Work item
Reproduce the records that follow exactly as they appear.
----- Material shown -----
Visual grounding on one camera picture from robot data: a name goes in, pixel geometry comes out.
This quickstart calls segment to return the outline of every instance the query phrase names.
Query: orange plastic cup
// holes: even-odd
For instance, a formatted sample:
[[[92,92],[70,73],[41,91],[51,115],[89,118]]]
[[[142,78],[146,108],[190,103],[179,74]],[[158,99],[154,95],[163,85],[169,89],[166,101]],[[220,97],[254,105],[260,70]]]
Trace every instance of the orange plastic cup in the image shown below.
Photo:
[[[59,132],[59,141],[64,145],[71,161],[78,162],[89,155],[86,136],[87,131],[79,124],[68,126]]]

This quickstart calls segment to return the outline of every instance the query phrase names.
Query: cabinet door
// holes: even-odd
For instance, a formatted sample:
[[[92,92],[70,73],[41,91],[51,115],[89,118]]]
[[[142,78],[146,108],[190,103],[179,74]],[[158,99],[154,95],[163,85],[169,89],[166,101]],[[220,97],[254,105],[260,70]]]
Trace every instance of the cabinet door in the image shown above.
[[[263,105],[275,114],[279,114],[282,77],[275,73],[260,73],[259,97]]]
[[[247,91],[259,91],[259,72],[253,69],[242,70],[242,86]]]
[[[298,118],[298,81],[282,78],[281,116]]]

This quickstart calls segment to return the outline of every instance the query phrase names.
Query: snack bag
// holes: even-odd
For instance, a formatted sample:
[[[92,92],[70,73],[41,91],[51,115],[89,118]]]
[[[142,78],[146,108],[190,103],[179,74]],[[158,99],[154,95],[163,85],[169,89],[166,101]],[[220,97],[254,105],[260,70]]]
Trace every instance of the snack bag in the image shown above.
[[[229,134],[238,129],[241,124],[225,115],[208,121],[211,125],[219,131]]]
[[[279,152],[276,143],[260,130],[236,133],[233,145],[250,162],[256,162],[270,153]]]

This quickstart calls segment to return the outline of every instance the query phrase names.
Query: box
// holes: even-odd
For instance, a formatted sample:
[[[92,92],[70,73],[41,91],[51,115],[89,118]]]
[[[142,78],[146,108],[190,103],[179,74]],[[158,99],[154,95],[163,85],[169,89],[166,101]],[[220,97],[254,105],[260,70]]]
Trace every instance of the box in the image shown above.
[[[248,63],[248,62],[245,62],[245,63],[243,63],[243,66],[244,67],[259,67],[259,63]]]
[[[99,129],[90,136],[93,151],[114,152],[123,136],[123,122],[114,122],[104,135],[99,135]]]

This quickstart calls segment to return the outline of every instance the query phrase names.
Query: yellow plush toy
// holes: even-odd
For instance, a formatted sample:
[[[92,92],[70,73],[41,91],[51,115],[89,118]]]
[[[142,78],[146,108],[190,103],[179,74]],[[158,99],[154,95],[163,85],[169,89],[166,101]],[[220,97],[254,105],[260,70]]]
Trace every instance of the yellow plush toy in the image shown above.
-----
Response area
Visual grounding on one camera picture from robot data: a name goes in, pixel geometry comes out.
This quickstart calls segment to return the outline of every instance the query phrase names.
Query: orange plastic cup
// holes: even-odd
For instance, a formatted sample:
[[[92,92],[70,73],[41,91],[51,115],[89,118]]]
[[[142,78],[146,108],[190,103],[179,74]],[[158,99],[154,95],[163,85],[169,89],[166,101]],[[220,97],[254,105],[260,70]]]
Trace every instance of the orange plastic cup in the image shown below.
Photo:
[[[59,132],[59,141],[64,145],[71,161],[78,162],[89,155],[86,136],[87,131],[79,124],[68,126]]]

This quickstart calls segment to return the outline of every instance the query phrase names.
Query: cabinet door
// holes: even-odd
For instance, a formatted sample:
[[[92,92],[70,73],[41,91],[51,115],[89,118]]]
[[[142,78],[146,108],[190,103],[179,74]],[[158,99],[154,95],[163,85],[169,89],[166,101]],[[220,97],[254,105],[260,70]]]
Trace every instance of the cabinet door in the image shown above.
[[[263,105],[275,114],[279,114],[282,77],[275,73],[260,73],[259,97]]]
[[[247,91],[259,91],[259,72],[253,69],[242,70],[242,86]]]
[[[298,118],[298,81],[282,78],[281,116]]]

This quickstart calls segment to return the outline of every instance the query phrase names.
Query: snack bag
// holes: even-odd
For instance, a formatted sample:
[[[92,92],[70,73],[41,91],[51,115],[89,118]]]
[[[142,78],[146,108],[190,103],[179,74]],[[158,99],[154,95],[163,85],[169,89],[166,101]],[[220,97],[254,105],[260,70]]]
Trace every instance of the snack bag in the image shown above.
[[[229,134],[238,129],[241,124],[225,115],[208,121],[211,125],[219,131]]]
[[[279,152],[276,143],[260,130],[236,133],[233,145],[250,162],[256,162],[270,153]]]

This quickstart calls segment to return the outline of every instance the query phrase names.
Query: box
// holes: even-odd
For instance, a formatted sample:
[[[92,92],[70,73],[41,91],[51,115],[89,118]]]
[[[142,78],[146,108],[190,103],[179,74]],[[158,99],[154,95],[163,85],[169,89],[166,101]],[[220,97],[254,105],[260,70]]]
Trace every instance of the box in the image shown above.
[[[248,63],[248,62],[245,62],[245,63],[243,63],[243,66],[244,67],[259,67],[259,63]]]
[[[99,129],[90,136],[93,151],[114,152],[123,136],[123,122],[114,122],[104,135],[99,135]]]

This quickstart calls segment to return the outline of every instance the query phrase names.
Query: yellow plush toy
// holes: even-odd
For instance, a formatted sample:
[[[92,92],[70,73],[41,91],[51,115],[89,118]]]
[[[142,78],[146,108],[190,103],[179,74]],[[158,99],[154,95],[163,85],[169,89],[166,101]],[[220,97],[254,105],[260,70]]]
Trace every instance of the yellow plush toy in the image shown above.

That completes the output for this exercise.